Friday 17 October 2008

Sample to Sample Accuracy

In audio terms a sample refers to a single element of an audio signal. It contains a value and a duration to represent that signal at that given moment. This Harmony Central article explains the need for sample to sample accuracy in great detail.

To summarise it quickly I have put together a simple example.


The image above shows two audio signals, one on top in green and one on the bottom in yellow. Lets say these signals play together as a section of a song, the top being the drums and the bottom being the bass, continuously looping. It is obvious from the image that the bottom signal is shorter than the top but if you look at the timeline it is actually only shorter by five hundredths of a second - inaudible!

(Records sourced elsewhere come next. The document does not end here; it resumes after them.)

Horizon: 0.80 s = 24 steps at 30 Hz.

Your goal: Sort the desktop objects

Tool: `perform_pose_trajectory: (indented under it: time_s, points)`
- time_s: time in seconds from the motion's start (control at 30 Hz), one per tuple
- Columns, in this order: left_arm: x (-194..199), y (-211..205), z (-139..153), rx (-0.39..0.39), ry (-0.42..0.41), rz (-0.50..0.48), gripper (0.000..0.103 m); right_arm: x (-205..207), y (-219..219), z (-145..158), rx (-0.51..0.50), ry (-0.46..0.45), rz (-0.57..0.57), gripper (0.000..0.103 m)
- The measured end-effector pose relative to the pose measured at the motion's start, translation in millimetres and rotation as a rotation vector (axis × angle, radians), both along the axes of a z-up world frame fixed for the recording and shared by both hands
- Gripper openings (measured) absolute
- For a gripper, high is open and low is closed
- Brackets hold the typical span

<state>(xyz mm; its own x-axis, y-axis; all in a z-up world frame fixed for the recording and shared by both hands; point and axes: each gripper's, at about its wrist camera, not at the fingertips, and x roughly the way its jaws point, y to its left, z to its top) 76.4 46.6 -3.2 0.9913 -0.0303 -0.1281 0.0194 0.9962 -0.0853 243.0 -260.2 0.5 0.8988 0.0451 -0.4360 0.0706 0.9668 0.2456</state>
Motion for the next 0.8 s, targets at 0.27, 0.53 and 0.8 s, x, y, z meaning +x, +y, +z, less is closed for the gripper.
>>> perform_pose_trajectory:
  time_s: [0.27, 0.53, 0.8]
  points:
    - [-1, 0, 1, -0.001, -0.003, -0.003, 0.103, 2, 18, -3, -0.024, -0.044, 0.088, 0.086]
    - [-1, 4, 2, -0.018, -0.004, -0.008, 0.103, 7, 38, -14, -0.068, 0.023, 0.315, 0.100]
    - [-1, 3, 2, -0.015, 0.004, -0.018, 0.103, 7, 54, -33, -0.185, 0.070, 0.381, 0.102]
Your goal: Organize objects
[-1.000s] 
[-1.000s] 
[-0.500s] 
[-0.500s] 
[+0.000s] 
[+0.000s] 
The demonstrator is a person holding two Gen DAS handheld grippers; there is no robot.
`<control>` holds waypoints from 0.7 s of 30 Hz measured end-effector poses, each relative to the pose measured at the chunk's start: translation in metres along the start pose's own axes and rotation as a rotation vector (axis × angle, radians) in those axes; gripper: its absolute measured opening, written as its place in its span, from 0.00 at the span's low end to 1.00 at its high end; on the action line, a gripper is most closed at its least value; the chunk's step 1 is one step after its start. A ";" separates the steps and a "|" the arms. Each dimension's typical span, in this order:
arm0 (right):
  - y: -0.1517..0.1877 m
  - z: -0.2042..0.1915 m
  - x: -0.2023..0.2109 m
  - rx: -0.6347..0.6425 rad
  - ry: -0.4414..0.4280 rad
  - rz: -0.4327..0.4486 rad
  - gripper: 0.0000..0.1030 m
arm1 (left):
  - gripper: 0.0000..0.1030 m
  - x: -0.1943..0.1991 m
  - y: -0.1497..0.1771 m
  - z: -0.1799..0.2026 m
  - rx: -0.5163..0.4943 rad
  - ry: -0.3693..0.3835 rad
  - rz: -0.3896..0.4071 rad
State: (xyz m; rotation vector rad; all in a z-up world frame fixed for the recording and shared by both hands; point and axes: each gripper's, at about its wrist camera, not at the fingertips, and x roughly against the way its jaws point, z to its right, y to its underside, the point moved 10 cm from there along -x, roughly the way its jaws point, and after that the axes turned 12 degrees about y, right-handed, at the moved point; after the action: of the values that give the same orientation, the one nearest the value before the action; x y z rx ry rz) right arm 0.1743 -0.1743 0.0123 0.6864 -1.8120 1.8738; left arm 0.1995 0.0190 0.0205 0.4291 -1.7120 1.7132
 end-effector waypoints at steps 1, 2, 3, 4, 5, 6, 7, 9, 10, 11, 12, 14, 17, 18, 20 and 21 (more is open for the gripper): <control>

While not noticeable on its own, after these samples have looped a hundred times that discrepancy (shown by the red ) will become one millisecond. Slowly the more each signal loops they will grow further and further out of time. If the signals had the exact same amount of samples then they would NEVER go out of time. This is why sample to sample accuracy is required when dealing with looping audio.

Wednesday 15 October 2008

Programming Progress

Over the past couple of days I've been tinkering with some programming, trying to get to grips with certain processes. Since I decided to look into tool development for this project I turned to C# and windows forms. I had a bash with them and it was so easy to knock some stuff together - the new guide system that helps you position your elements on the form is fantastic!

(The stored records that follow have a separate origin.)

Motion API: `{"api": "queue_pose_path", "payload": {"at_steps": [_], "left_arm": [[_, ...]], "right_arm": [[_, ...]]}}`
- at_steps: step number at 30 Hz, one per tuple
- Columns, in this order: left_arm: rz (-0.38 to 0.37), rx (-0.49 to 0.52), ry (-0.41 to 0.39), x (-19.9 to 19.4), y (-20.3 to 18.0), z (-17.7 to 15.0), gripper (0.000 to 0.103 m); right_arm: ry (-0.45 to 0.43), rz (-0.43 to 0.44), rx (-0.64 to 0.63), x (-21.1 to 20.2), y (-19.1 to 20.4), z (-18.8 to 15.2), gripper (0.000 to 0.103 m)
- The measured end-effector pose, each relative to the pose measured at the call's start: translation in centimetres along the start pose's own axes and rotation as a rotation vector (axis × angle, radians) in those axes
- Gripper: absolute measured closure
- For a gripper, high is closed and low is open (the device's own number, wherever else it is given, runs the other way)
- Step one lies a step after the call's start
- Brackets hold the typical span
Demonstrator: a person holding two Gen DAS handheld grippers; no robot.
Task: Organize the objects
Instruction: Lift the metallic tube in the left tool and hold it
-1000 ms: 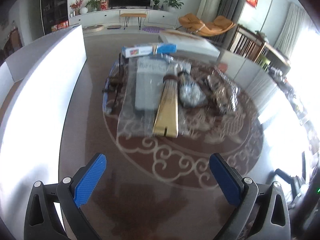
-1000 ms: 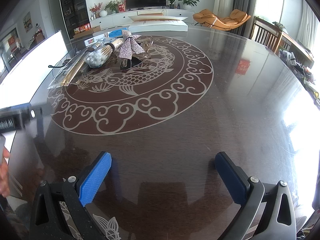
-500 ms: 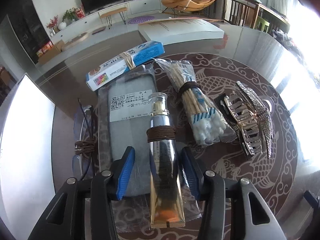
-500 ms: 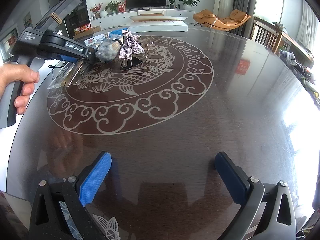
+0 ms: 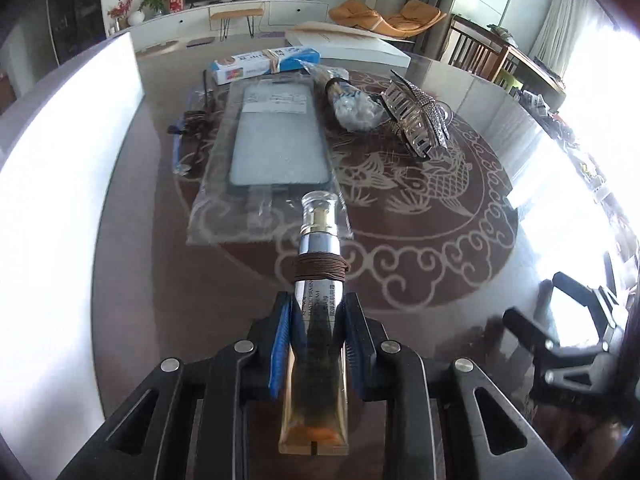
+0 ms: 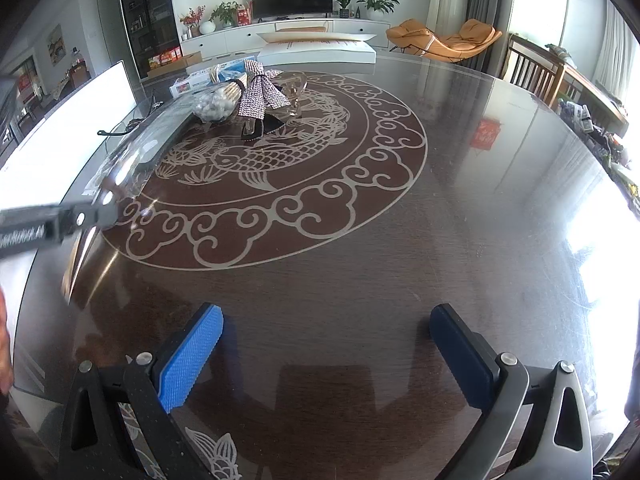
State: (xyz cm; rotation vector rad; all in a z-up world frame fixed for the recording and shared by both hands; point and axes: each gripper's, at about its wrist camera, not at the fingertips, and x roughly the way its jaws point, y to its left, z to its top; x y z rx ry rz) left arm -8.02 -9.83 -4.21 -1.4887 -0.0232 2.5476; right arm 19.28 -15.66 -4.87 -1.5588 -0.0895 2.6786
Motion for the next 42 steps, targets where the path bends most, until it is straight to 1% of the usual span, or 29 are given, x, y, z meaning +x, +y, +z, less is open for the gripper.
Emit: {"api": "queue_pose_path", "payload": {"at_steps": [1, 2, 3, 5, 6, 7, 8, 9, 11, 15, 42], "left_arm": [[0.014, -0.006, -0.011, -0.5, 0.3, -0.7, 0.077], [0.009, -0.012, -0.022, -0.8, 0.7, -1.0, 0.076], [-0.005, -0.006, -0.034, -0.8, 0.8, -1.1, 0.071], [-0.011, 0.030, -0.039, -0.6, 0.3, -1.1, 0.050], [0.018, 0.055, -0.026, -0.2, -0.2, -1.0, 0.022], [0.060, 0.074, -0.004, 0.5, -0.6, -1.2, 0.005], [0.087, 0.095, -0.013, 0.8, -0.9, -1.5, 0.001], [0.074, 0.098, -0.031, 0.6, -1.0, -1.8, 0.000], [0.073, 0.095, -0.049, 0.7, -0.9, -2.0, 0.000], [0.067, 0.104, -0.069, 0.6, -0.9, -2.3, 0.000], [0.068, 0.102, -0.076, 0.7, -0.8, -2.3, 0.000]], "right_arm": [[0.000, 0.000, 0.000, 0.0, 0.0, 0.0, 0.000], [0.000, 0.000, 0.000, 0.1, 0.0, 0.0, 0.000], [0.000, 0.000, 0.000, -0.1, 0.1, 0.0, 0.000], [0.000, 0.001, -0.001, -0.1, 0.0, 0.1, 0.000], [0.000, 0.002, -0.001, -0.2, 0.1, 0.1, 0.000], [0.000, 0.002, -0.001, -0.2, 0.0, 0.1, 0.000], [-0.001, 0.000, -0.001, -0.3, 0.1, 0.1, 0.000], [-0.001, -0.001, 0.001, -0.4, 0.1, 0.2, 0.000], [-0.001, -0.003, 0.005, -1.2, 0.0, 0.8, 0.000], [-0.002, -0.002, 0.004, -2.3, 0.3, 1.5, 0.000], [-0.001, 0.002, 0.001, -2.6, 0.3, 1.6, 0.000]]}}
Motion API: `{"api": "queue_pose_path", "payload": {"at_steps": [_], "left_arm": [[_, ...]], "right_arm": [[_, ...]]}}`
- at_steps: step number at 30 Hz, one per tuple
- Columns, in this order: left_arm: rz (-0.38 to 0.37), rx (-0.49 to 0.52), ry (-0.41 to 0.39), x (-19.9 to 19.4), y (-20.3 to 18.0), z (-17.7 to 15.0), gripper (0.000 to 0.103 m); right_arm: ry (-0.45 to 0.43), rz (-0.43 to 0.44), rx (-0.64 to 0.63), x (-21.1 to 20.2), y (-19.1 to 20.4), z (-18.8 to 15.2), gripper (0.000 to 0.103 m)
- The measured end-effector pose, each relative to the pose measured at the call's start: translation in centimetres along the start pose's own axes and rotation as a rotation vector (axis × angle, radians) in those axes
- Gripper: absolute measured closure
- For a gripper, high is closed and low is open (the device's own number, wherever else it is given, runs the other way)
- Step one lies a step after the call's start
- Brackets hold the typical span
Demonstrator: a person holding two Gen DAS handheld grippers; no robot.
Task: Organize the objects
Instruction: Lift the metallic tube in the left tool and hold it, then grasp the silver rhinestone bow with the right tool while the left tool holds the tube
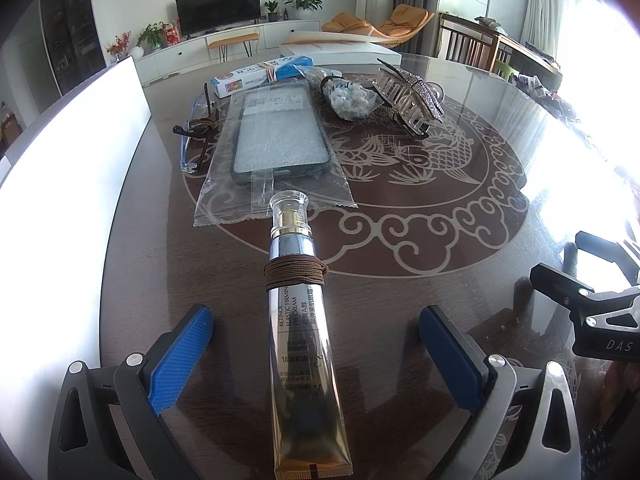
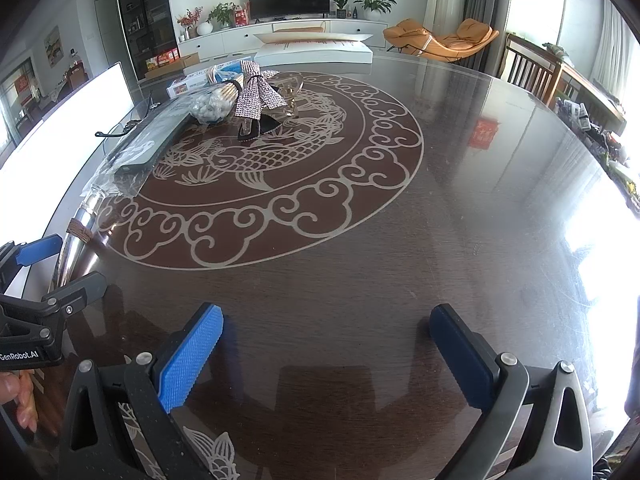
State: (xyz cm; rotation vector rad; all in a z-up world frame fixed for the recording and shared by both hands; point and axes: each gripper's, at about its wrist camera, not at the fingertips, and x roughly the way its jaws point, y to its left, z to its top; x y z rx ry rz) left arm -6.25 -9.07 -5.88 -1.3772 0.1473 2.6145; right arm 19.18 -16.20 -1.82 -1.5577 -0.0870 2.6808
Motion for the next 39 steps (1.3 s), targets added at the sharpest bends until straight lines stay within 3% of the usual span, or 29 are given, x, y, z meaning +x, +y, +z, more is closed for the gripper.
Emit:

I know some stuff about C# but to develop any sort of audio application I really want to use FMOD as I'm so comfortable with it. There is an FMOD wrapper for C# but my familiarity with it lies in C++. After having a glance over FMOD# and its appalling lack of documentation I started to go off the idea of using C# at all until I read about using unmanaged code in it (Visual C# Unleashed 2005). This book explained how to load an unmanaged DLL into C# which would allow me to write my audio engine completely in C++, abstracting all but the necessary data which could be accessed through the exported DLL functions.

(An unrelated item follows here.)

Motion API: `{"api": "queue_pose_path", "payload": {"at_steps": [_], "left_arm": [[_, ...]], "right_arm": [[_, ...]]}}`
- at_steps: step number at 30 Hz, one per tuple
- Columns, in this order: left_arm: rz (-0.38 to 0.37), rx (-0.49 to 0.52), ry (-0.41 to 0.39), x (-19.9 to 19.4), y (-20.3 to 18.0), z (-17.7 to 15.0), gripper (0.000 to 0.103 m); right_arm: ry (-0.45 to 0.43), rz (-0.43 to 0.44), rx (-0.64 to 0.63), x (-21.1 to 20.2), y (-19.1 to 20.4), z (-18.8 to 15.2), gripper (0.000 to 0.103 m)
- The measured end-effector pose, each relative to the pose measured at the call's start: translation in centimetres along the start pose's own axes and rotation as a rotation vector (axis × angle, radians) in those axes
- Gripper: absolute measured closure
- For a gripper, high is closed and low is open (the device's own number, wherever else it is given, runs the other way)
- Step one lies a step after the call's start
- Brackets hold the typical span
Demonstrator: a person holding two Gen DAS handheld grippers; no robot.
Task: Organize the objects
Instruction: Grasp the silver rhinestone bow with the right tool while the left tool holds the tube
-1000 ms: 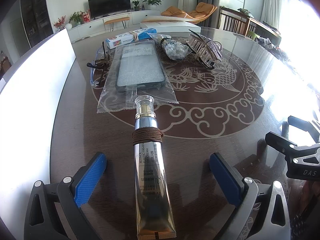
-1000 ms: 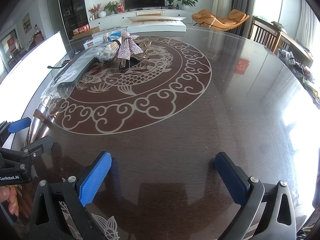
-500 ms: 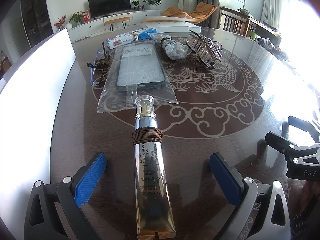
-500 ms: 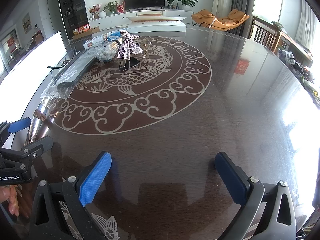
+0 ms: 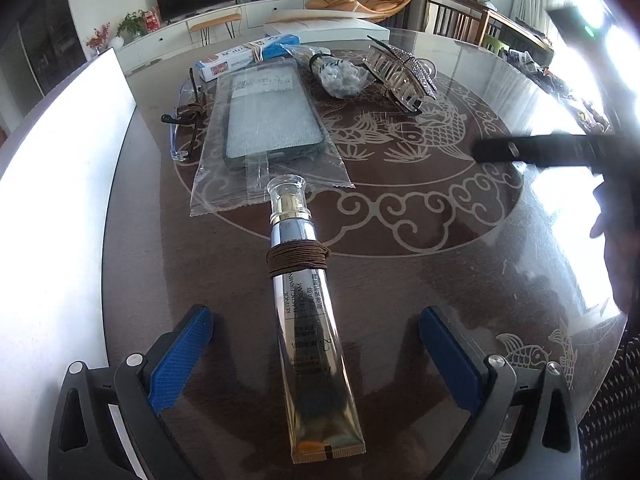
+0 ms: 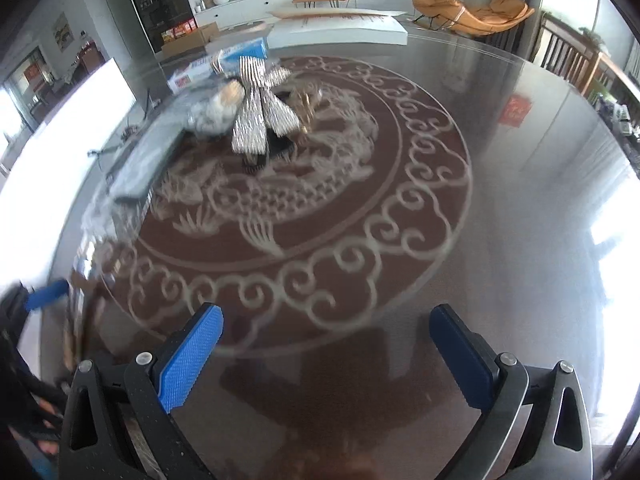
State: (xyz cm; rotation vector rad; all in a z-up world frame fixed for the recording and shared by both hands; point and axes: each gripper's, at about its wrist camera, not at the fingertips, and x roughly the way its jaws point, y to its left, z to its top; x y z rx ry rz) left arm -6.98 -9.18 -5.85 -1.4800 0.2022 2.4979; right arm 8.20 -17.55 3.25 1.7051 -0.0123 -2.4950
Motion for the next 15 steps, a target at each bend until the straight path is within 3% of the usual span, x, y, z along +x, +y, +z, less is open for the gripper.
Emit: {"api": "queue_pose_path", "payload": {"at_steps": [2, 5, 7, 8, 9, 10, 11, 15], "left_arm": [[-0.002, 0.004, 0.003, 0.1, 0.2, 0.0, 0.000], [0.002, -0.005, 0.001, -0.2, 0.5, -0.3, 0.004], [0.000, -0.002, -0.024, -0.8, 0.6, -0.7, 0.026], [-0.001, -0.001, -0.037, -1.1, 0.7, -0.8, 0.034], [-0.002, -0.003, -0.050, -1.4, 0.8, -1.0, 0.052], [-0.010, -0.006, -0.061, -1.6, 1.1, -1.1, 0.071], [-0.029, -0.017, -0.067, -1.8, 1.4, -1.2, 0.076], [-0.091, -0.065, -0.091, -2.0, 2.2, -1.6, 0.077]], "right_arm": [[0.018, 0.028, -0.010, 0.9, 1.0, 3.8, 0.000], [0.045, -0.028, -0.045, 2.9, 2.1, 8.6, 0.000], [0.039, -0.047, -0.073, 3.7, 2.2, 10.7, 0.003], [0.035, -0.043, -0.093, 3.9, 2.1, 11.5, 0.015], [0.037, -0.042, -0.103, 3.9, 2.2, 11.8, 0.050], [0.035, -0.033, -0.098, 3.6, 2.0, 11.9, 0.051], [0.021, -0.015, -0.081, 2.9, 1.5, 11.7, 0.051], [-0.028, 0.053, -0.031, -1.4, -0.9, 8.8, 0.051]]}}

Sounded too good to be true so I began to do some simple tests. While I learned the basics quickly these simple tests didn't really give much to work with so I decided to take my growing networking module code and adapt it round a DLL wrapper. This was perfect. The code was complicated enough to give a good result (multiple threads, dynamic memory allocation etc.) and didn't need any extra work so I could get straight into C#.

So I defined my DLL export functions, loaded it into C# and Bobs your uncle, we have C++ being called from C#. I even managed to figure out how to debug in mixed mode so I could see what the values were in the C# and C++ code in the same project. All good things must come to an end though as I soon discovered a threading problem. Windows forms are very picky about threads. From what I've discovered, any thread you want to run in a windows form that requires access to UI elements needs to be created by the thread that made them ( see here ). This is also known as a single threaded apartment environment.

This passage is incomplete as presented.